物是、人非。
作者有话要说:
☆、第29章
二九
出乎医生意料的,昏迷了几天,老姜居然清醒了,思路清晰地向赶来的医生提了三点要求:一,立即将自己转到北京解放军总医院,并做详尽的检查;二,要求再次清醒后密见自己直属领导团;三,将自己的要求转告给还在忙碌的铁路,即代号S1的军官。说完这些,老姜已经昏昏欲睡了,挣扎着告诉医生,自己再次清醒的时间约在七到十二天后,那时务必要到北京总医院,留给他清醒的次数已经不多了。
医生毕竟也是军队出身,立即做好了保密工作,并将情况告诉给了铁路。
铁路没有迟疑,很快就将事情上报。
一层层上报,然后高层直接批复,很快就将老姜秘密接到了北京,而负责护送的,正是老A的三中队。
而作为老A内定的接班人,袁朗有幸跟着铁路留了下来,其他人则恋恋不舍地离开,目送他们的战友进了医院内部,严密隔离。
十二天后,老姜果然清醒过来,等到了他直属的几位领导赶来,听他汇报——这或许会是他最后一次汇报工作了。

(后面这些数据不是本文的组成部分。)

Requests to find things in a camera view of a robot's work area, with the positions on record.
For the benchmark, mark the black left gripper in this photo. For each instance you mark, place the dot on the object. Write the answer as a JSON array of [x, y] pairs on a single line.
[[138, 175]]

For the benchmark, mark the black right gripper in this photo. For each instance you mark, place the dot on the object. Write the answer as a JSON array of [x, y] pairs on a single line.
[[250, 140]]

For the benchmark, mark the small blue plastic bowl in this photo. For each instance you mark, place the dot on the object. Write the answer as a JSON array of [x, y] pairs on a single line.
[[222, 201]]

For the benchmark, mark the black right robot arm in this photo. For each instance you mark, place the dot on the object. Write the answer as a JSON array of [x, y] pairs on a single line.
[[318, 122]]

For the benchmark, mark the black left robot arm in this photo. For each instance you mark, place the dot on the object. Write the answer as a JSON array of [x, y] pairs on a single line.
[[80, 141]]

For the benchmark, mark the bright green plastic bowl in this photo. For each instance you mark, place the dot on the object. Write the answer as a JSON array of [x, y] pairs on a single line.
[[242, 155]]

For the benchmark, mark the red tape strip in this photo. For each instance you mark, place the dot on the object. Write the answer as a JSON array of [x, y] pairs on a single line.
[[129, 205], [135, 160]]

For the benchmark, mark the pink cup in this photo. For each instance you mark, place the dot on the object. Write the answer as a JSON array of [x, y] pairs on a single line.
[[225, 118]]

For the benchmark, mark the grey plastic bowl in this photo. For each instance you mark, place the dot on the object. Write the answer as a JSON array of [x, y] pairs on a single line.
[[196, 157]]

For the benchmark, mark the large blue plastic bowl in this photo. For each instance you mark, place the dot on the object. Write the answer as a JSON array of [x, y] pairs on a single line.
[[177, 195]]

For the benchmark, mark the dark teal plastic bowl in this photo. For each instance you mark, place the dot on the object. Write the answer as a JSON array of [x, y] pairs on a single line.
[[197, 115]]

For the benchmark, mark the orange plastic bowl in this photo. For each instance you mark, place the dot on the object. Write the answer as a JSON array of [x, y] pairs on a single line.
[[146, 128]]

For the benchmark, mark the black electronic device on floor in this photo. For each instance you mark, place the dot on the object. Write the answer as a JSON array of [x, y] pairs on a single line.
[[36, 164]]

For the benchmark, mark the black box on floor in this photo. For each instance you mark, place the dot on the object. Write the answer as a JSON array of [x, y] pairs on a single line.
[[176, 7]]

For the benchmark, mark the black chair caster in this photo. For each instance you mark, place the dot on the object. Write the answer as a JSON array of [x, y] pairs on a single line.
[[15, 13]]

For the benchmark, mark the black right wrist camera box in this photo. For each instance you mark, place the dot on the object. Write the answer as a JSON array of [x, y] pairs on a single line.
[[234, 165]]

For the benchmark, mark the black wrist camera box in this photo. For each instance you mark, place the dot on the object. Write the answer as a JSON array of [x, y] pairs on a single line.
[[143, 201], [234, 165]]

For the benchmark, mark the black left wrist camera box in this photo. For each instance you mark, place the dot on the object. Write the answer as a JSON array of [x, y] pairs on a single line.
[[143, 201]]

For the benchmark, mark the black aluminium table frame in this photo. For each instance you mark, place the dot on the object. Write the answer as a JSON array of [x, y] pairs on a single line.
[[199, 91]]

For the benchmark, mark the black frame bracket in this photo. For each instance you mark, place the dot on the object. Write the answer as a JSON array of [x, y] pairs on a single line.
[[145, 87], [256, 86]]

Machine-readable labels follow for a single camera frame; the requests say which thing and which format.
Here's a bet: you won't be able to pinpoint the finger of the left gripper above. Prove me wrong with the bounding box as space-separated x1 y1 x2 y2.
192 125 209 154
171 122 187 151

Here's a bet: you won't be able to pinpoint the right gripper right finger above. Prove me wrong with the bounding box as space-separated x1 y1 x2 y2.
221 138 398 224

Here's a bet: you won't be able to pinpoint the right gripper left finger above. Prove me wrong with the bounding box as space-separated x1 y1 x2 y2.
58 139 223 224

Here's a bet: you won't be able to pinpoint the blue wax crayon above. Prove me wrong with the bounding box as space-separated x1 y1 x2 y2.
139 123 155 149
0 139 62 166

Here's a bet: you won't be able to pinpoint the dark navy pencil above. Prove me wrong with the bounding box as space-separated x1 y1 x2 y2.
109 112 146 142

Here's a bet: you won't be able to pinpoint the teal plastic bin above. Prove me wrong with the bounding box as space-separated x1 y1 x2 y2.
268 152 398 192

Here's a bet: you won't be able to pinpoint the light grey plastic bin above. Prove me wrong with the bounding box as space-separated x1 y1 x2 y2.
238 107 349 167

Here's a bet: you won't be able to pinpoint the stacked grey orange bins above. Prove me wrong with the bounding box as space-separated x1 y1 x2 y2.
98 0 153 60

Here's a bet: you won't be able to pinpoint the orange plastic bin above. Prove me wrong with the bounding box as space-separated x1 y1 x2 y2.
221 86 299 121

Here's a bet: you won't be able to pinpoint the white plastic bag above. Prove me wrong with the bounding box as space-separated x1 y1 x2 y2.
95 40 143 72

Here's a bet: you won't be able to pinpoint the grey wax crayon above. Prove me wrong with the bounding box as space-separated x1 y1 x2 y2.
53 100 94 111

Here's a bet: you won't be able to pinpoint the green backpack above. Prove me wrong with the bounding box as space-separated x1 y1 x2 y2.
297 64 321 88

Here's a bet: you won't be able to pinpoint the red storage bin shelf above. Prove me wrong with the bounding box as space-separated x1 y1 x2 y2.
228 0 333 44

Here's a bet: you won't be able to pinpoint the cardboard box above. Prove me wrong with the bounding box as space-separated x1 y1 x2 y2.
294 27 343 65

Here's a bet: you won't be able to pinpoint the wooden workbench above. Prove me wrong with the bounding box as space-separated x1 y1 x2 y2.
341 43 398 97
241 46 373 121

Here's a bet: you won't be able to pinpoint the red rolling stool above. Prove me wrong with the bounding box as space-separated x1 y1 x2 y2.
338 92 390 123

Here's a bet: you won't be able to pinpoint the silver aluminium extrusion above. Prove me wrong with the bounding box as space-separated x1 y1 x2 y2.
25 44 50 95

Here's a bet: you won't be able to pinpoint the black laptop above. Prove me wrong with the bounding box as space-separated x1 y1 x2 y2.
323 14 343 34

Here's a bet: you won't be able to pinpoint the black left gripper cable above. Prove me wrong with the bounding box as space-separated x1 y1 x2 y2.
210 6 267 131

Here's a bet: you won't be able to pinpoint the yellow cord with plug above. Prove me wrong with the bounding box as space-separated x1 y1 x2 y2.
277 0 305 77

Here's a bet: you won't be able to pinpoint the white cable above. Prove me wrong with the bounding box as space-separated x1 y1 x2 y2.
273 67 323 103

老姜身体已经油尽灯枯,却一直强撑着没有昏睡,慢慢地、一点点地将最后的信息透露出来,包括“单元”组织庞大密集的关系网络、上下联系方式、成员辨认方法、目标计划、确定收买的人员名单、和境外组织的联系等等,一切太过重要、无法由成才送出的情报,全都在老姜自己身上——
铁路和直接下达卧底命令的国防部某参谋长耸然动容,他们已经意识到了老姜的言下之意……
果然,老姜艰难地指了指自己的头,笑得如释重负:“我的脑袋里有一份植入式芯片,存着所有资料。在我右腿肱骨里,还有一份药物样本,以及我亲自体验的数据。研究一下,别再让这药再害人了……”
身体开始抽搐,老姜极力保持着清醒,似是已经习惯了反应剧烈的戒断反应,勉强让自己集中精神,祈求地看着铁路:“头儿,我想回家……”
老姜不知道自己还能不能回家?还是只能在这里天荒地老?哪怕,哪怕只给他一个念想也好——他知道自己的情况,生不由己,死,也不由己,只求能落叶归根。
从四岁第一次杀人起,他一直跟着养父流浪,老A是他从小就被灌输成为家的地方——也是他真正认同的家……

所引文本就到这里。